Try it –
Retype the material so that each line matches the original exactly.

Extracted entries –

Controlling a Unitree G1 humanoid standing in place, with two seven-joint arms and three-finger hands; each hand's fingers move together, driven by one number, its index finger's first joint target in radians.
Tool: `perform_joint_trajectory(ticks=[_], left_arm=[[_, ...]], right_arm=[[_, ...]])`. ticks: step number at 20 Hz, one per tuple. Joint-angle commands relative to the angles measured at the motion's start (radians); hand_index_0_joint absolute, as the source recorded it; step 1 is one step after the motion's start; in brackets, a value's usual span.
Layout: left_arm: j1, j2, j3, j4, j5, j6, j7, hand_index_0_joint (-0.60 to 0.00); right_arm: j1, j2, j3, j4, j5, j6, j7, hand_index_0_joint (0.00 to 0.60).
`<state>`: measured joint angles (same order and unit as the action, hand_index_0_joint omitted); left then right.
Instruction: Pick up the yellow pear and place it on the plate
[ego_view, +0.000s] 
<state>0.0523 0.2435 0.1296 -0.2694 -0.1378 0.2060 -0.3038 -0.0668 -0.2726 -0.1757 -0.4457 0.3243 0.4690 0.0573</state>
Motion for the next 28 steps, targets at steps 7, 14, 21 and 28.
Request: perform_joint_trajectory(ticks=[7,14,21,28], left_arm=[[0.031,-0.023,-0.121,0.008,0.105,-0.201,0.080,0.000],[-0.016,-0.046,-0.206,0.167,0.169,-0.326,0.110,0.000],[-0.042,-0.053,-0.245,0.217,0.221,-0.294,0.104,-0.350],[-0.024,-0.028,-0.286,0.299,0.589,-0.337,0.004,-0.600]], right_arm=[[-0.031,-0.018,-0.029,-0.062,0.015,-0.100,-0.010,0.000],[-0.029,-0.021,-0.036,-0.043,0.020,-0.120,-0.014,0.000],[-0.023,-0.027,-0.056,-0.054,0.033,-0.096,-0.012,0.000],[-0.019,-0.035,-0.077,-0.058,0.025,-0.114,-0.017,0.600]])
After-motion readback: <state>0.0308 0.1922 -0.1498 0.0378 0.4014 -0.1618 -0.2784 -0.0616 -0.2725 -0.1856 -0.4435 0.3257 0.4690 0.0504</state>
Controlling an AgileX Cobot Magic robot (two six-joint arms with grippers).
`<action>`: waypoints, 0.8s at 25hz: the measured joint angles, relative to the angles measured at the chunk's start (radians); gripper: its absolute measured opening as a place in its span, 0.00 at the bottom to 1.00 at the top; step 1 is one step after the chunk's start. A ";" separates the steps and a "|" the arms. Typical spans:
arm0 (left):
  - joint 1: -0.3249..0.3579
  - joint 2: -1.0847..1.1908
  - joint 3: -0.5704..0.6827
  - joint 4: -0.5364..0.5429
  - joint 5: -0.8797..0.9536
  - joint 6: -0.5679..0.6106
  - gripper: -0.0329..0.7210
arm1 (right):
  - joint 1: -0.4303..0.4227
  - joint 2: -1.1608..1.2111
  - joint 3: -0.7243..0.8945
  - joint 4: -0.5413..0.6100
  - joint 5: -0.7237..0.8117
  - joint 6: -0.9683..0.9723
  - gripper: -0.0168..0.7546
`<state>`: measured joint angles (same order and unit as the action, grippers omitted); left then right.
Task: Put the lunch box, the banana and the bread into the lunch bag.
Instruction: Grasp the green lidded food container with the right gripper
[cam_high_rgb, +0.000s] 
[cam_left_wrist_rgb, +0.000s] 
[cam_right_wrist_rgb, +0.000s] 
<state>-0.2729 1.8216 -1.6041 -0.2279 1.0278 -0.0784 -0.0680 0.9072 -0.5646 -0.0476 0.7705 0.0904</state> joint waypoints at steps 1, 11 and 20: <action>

Task result –
Controlling a Unitree G1 humanoid standing in place, with two seven-joint arms and three-finger hands; each hand's fingers move together, driven by one number, its index finger's first joint target in radians.
Tool: `perform_joint_trajectory(ticks=[_], left_arm=[[_, ...]], right_arm=[[_, ...]])`. ticks: step number at 20 Hz, one per tuple. Joint-angle commands relative to the angles measured at the motion's start (radians); hand_index_0_joint absolute, as the source recorded it; step 1 is one step after the motion's start; in brackets, a value's usual span.
Layout: left_arm: j1, j2, j3, j4, j5, j6, j7, hand_index_0_joint (-0.60 to 0.00); right_arm: j1, j2, j3, j4, j5, j6, j7, hand_index_0_joint (0.00 to 0.60).
`<state>`: measured joint angles (same order and unit as the action, hand_index_0_joint omitted); left then right.
Instruction: Pick up the yellow pear and place it on the plate
[ego_view, +0.000s] 
<state>0.0523 0.2435 0.1296 -0.2694 -0.1378 0.2060 -0.3038 -0.0668 -0.2726 -0.1757 -0.4457 0.3243 0.4690 0.0573</state>
Motion for the next 28 steps, targets at steps 7, 14, 21 and 28.
Request: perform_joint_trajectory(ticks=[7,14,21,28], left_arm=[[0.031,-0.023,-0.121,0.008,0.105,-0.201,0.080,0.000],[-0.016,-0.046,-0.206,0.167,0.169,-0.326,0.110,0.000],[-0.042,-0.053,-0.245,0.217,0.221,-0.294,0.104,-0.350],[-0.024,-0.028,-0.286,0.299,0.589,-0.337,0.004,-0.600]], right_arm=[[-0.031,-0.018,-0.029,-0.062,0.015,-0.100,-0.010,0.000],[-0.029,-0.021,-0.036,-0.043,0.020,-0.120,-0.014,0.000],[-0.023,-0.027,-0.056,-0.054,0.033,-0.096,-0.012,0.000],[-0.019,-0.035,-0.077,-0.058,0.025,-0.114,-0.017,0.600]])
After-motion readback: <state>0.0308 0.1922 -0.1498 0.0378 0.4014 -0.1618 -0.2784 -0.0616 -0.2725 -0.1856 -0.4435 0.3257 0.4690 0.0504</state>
Controlling an AgileX Cobot Magic robot (two six-joint arms with grippers).
`<action>`: waypoints, 0.8s at 25hz: the measured joint angles, relative to the angles measured at the chunk's start (radians); gripper: its absolute measured opening as a place in its span, 0.00 at the bottom to 1.00 at the top; step 1 is one step after the chunk's start. A ";" separates the steps and a "|" the arms. Typical spans:
arm0 (left):
  - joint 1: -0.3249..0.3579
  - joint 2: -1.0847..1.1908
  - joint 3: -0.5704..0.6827
  - joint 4: -0.5364..0.5429
  - joint 5: -0.8797..0.9536
  - joint 6: -0.5679..0.6106
  - gripper: -0.0329..0.7210
arm1 (right):
  - joint 1: -0.4303..0.4227
  - joint 2: -1.1608..1.2111
  - joint 3: -0.7243..0.8945
  - joint 4: -0.5413..0.6100
  - joint 5: -0.7237..0.8117
  - joint 6: -0.9683..0.9723
  - gripper: -0.0168..0.7546
`<state>`: measured joint angles (same order and unit as the action, grippers omitted); left then right.
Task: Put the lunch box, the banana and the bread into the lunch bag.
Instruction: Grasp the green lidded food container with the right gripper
[cam_high_rgb, +0.000s] 
[cam_left_wrist_rgb, +0.000s] 
[cam_right_wrist_rgb, +0.000s] 
<state>-0.2729 1.8216 -1.6041 -0.2279 1.0278 -0.0784 -0.0680 0.9072 -0.5646 -0.0476 0.7705 0.0904</state> joint waypoints at steps 1, 11 and 20: <action>

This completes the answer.